= Aim of the exercise =
Read through the lines below and copy the ones holding the string "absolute".

_____

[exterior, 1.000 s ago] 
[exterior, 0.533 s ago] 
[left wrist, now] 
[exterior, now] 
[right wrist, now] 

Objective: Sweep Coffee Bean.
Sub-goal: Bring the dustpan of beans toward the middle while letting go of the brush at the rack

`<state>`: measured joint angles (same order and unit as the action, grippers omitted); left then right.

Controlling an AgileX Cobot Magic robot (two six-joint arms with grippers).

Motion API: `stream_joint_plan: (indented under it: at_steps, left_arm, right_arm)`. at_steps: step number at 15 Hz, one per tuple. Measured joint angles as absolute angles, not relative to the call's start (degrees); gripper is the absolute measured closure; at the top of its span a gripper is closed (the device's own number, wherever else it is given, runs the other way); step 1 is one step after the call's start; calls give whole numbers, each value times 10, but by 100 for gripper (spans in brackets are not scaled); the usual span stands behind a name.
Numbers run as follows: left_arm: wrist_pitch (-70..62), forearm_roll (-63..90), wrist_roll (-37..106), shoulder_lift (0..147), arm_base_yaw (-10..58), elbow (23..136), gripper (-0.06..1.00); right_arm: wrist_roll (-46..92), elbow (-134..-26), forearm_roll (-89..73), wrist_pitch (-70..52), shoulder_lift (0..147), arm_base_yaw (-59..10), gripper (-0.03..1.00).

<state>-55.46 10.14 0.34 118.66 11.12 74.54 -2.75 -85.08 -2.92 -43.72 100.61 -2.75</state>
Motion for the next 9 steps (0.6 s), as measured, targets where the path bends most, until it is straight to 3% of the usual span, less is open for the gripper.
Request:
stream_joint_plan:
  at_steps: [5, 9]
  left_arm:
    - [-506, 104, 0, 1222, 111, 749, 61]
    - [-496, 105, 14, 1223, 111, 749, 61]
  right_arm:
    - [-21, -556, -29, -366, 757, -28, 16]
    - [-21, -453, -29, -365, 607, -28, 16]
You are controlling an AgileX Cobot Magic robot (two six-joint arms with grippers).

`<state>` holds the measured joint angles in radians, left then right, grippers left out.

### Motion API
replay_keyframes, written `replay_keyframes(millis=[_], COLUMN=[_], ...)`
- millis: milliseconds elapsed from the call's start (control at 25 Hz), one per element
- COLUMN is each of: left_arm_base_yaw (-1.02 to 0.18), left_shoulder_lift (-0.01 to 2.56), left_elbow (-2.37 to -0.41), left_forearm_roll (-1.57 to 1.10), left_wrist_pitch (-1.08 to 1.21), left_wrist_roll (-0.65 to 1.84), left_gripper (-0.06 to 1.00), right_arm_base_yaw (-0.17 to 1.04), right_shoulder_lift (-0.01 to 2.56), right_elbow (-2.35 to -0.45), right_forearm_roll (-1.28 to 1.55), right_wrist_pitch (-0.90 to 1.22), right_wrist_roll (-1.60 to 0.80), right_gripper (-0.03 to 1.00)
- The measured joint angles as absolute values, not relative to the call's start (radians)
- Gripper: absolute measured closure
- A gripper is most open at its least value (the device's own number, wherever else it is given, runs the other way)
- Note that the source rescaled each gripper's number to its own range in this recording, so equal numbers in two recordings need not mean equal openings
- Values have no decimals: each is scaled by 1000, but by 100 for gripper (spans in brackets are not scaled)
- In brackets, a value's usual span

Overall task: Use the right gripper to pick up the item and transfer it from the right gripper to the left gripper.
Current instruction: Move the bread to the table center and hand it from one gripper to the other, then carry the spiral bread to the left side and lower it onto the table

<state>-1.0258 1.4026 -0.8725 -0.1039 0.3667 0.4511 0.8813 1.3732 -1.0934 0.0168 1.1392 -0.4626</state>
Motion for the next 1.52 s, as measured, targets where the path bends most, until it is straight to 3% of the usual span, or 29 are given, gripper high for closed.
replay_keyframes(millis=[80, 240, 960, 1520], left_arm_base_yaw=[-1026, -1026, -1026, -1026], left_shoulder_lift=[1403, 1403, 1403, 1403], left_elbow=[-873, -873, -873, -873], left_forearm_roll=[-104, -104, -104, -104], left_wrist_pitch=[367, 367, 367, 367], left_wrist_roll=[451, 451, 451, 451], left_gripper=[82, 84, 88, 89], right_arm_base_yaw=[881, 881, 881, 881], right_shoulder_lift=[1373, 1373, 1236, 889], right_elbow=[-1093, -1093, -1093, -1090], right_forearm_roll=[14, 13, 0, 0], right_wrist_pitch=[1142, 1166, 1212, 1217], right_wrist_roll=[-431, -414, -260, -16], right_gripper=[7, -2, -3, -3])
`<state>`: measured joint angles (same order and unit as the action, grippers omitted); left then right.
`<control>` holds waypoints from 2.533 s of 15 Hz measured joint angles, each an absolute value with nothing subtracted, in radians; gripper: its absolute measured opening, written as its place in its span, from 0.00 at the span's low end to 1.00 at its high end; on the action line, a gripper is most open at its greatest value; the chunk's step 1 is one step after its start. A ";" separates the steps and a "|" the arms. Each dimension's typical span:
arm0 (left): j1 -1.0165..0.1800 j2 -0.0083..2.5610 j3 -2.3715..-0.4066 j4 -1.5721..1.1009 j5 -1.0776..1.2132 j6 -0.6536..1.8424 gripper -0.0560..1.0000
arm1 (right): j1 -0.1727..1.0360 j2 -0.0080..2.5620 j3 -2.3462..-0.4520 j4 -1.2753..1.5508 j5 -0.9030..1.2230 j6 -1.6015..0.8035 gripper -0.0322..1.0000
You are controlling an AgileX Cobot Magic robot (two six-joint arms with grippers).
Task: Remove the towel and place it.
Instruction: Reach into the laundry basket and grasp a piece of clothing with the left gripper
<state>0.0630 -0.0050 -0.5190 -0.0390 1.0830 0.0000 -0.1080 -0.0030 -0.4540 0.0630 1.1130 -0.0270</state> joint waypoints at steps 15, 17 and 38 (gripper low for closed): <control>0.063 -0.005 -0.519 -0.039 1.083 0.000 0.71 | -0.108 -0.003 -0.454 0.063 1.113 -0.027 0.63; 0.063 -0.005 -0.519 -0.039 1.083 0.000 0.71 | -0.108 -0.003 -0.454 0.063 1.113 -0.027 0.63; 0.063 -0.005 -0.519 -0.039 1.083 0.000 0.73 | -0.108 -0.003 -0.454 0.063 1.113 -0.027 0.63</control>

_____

= Task response =
Motion API: `stream_joint_plan: (indented under it: at_steps, left_arm, right_arm)`. at_steps: step number at 15 Hz, one per tuple. Measured joint angles as absolute angles, not relative to the call's start (degrees); gripper is the absolute measured closure; at the top of its span a gripper is closed (the device's own number, wherever else it is given, runs the other way); step 1 is one step after the call's start; calls give whole numbers, each value times 10, but by 100 for gripper (spans in brackets are not scaled); the usual span stands behind a name.
- The measured joint angles as absolute values, not relative to the call's start (radians)
- Gripper: absolute measured closure
`<control>` holds waypoints from 2.533 s of 15 Hz measured joint angles, each an absolute value with nothing subtracted, in radians; gripper: its absolute measured opening, written as its place in its span, from 0.00 at the span's low end to 1.00 at its high end; on the action line, a gripper is most open at its greatest value; the chunk's step 1 is one step after its start. A ";" separates the steps and a "|" the arms. Each dimension's typical span:

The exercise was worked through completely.